- Directions
All of the data below should be output exactly as given.

- Supplied information
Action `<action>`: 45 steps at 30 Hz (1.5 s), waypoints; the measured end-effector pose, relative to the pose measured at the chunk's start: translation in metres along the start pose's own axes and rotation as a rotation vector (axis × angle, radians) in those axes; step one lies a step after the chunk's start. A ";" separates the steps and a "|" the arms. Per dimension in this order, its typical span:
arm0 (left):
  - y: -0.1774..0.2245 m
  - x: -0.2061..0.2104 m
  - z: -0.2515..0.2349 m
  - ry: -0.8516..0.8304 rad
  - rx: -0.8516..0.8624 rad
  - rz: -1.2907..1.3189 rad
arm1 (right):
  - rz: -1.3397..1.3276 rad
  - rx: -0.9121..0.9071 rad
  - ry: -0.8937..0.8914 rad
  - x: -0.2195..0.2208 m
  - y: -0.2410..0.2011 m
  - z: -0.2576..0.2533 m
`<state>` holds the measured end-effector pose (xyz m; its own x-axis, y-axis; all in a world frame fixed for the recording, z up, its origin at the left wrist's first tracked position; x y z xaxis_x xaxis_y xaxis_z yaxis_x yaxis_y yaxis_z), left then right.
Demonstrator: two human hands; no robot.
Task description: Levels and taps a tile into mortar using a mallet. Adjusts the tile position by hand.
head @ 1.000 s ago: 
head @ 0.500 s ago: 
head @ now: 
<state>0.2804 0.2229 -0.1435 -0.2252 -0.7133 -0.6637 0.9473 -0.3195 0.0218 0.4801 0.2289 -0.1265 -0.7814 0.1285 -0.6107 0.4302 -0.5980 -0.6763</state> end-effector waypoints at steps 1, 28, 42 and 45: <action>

- Finished task
Action `<action>`: 45 steps at 30 Hz (1.5 s), waypoints; the measured end-effector pose, relative to the pose measured at the chunk's start: translation in metres along the start pose's own axes and rotation as a rotation vector (axis × angle, radians) in those axes; step one lies a step after the chunk's start. A ";" separates the steps and a "|" the arms. Per dimension in this order, its typical span:
arm0 (left):
  - y: -0.1774..0.2245 m
  - x: -0.2061..0.2104 m
  - z: -0.2515..0.2349 m
  - ry: -0.8516..0.8304 rad
  - rx: -0.8516..0.8624 rad
  - rz: -1.2907..1.3189 rad
arm1 (right):
  - rz: -1.3397..1.3276 rad
  - rx: -0.9121..0.9071 rad
  - ry: -0.8937..0.8914 rad
  - x: -0.2195..0.2208 m
  - y: -0.2410..0.2011 m
  - z: -0.2576..0.2533 m
`<state>` holds the measured end-effector pose (xyz m; its own x-axis, y-axis; all in a world frame fixed for the recording, z up, its origin at the left wrist's first tracked position; x y z xaxis_x xaxis_y xaxis_z yaxis_x yaxis_y yaxis_z), left then right.
Demonstrator: two human hands; no robot.
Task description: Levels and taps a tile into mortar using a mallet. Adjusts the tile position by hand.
head @ 1.000 s ago: 
head @ 0.500 s ago: 
head @ now: 
<state>0.2804 0.2229 -0.1435 -0.2252 -0.7133 -0.6637 0.9473 -0.3195 0.0218 0.4801 0.2289 -0.1265 -0.7814 0.1285 -0.6107 0.4302 -0.5980 -0.6763</state> end-effector waypoints at steps 1, 28, 42 and 45: <action>

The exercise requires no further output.